当惑して私は首を振った。記念日?そんなこと、考えたこともなかった。そもそも誕生日でも結婚記念日でもなんでもない。

 幼稚園のお迎えの時間に間に合うように、それから慌てて私は帰宅した。以来、それからの日々を数日後には出来上がってくるという指輪を楽しみに、私は過ごした。二人の幼い男の子達の世話は、いつも通りに気忙しく、慌しく、夜にはすっかりくたびれ果てたけれども、それでも、何かしら心に浮き立つような思いがあって、朝になれば無理やりにでも布団から起き上がることが出来た。ああ、自分はだいぶ疲れていたのだな、とようやく私は気付いた。毎日の疲労が、少しづつ少しづつ目に見えない負債のように積み重なっていっても、次々と降りかかる雑事に追われるように生活しているとそれに気付く余裕もないのだ。それに、私の日常は、どの母親もこなしている程度の労力を費やしているに過ぎない。
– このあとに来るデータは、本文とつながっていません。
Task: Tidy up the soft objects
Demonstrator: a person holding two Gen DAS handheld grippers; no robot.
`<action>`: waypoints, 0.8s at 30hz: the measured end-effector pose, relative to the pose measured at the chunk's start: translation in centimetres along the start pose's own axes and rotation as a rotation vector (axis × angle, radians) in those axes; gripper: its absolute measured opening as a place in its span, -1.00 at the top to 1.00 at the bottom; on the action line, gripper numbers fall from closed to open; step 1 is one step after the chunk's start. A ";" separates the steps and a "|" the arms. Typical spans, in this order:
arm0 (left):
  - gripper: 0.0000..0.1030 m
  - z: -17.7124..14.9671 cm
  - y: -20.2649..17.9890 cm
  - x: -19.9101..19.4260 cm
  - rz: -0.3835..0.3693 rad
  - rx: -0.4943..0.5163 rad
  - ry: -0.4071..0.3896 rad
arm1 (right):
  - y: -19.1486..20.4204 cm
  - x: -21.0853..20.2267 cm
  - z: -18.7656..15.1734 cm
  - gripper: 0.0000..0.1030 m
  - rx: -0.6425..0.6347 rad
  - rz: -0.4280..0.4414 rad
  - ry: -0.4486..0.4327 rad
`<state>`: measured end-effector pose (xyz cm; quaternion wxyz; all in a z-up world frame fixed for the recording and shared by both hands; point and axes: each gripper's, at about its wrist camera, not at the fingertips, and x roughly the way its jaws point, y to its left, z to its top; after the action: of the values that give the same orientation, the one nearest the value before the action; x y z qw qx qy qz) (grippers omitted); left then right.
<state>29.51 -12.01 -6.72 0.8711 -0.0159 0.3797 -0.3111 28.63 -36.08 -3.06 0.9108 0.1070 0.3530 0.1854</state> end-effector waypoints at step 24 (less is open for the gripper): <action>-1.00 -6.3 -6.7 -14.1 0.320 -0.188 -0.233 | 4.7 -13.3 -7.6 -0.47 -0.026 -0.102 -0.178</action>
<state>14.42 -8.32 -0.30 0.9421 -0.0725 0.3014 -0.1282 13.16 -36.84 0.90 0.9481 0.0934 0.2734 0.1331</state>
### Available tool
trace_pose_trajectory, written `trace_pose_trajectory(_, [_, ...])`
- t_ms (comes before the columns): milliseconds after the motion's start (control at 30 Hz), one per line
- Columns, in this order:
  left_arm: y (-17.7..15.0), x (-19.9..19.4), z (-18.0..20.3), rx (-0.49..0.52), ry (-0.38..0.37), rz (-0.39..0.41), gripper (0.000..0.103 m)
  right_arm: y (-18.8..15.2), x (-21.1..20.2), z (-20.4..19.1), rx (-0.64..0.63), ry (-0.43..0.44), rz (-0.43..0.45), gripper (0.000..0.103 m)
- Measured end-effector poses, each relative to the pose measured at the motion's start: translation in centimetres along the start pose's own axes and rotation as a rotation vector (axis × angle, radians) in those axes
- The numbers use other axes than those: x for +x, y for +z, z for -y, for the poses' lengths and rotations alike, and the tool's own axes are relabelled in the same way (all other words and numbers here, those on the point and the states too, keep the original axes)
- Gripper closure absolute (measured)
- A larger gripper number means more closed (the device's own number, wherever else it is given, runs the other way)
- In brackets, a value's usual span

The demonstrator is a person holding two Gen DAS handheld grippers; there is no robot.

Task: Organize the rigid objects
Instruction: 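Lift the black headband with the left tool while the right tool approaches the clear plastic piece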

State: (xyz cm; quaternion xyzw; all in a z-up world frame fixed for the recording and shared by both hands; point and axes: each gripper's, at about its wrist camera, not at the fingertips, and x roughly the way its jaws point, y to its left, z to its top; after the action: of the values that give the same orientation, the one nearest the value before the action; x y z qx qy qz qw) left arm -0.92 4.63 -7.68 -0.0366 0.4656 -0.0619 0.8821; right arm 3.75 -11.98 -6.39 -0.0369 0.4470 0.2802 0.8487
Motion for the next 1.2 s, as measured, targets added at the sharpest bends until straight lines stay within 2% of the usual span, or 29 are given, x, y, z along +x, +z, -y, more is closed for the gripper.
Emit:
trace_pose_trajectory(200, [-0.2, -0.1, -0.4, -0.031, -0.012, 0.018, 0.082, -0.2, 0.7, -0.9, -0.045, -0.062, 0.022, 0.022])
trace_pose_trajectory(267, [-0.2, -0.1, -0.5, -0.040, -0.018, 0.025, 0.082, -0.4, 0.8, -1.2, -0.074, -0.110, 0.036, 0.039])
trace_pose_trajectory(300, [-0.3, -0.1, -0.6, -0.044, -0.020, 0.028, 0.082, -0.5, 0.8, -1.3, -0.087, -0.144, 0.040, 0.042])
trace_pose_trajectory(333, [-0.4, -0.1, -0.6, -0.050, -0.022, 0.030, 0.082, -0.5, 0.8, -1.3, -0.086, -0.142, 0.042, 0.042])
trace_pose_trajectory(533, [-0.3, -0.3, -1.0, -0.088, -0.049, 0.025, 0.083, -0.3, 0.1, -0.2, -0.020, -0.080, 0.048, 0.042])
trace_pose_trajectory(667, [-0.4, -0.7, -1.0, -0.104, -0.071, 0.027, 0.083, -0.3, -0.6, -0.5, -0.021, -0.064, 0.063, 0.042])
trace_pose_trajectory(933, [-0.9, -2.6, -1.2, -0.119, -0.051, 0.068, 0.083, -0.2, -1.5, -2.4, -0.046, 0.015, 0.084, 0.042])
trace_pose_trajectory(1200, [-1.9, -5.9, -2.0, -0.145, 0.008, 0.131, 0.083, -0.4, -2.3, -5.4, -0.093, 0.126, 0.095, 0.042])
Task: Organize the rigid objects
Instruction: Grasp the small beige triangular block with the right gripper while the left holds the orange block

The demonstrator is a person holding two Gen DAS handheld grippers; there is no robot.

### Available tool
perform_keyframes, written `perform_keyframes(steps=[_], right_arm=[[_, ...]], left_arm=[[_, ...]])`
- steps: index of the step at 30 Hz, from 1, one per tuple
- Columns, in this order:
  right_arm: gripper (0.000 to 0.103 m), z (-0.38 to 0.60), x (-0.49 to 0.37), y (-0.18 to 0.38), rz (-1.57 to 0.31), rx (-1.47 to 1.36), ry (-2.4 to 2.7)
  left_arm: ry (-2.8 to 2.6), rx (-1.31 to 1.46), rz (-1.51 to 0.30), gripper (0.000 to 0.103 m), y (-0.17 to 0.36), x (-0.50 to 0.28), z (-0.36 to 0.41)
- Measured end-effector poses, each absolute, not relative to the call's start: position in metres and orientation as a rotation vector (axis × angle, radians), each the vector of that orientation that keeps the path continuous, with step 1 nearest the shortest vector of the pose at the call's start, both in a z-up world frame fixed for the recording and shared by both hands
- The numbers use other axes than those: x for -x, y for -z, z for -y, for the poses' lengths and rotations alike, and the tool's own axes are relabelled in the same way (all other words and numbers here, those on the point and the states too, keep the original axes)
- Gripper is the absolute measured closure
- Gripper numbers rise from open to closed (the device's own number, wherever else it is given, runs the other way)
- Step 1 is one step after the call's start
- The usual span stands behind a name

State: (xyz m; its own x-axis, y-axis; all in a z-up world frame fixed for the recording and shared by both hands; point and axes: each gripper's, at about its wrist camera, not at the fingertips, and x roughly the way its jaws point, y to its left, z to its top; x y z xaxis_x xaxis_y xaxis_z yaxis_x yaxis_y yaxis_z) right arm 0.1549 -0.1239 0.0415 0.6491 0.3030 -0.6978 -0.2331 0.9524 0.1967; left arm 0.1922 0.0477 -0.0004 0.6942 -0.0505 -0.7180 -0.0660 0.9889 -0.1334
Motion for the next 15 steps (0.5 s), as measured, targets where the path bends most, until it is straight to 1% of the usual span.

 でも、ここ数年で私はこんなにもクタクタになっていたのだ。夜、泥のように眠っても、朝、子供たちの騒がしい声にもなかなか目が開かないほどに、精神も肉体も擦り切れるだけ擦り切れ、疲弊し・・・。しかし、そんなことは、誰にも言えない。言ったところで誰にもどうにもできないし、愚痴ったところでどうにもならない・・・ああ、そうか、と私はすとんと腑に落ちた。だから、私はあの石が欲しかったのだ。

 指輪が出来上がってきた日、私はいそいそと袋から小箱の取り出し、蓋を開けた。オレンジ色の炎のような光が私の目を射た。そっとはめてみると、その冷たく明るい小さな炎はそのまま私の薬指に宿り、強く眩(まばゆ)く煌(きらめ)くと、その光が自分の心をしっかりと守護するのを私は確かに感じた。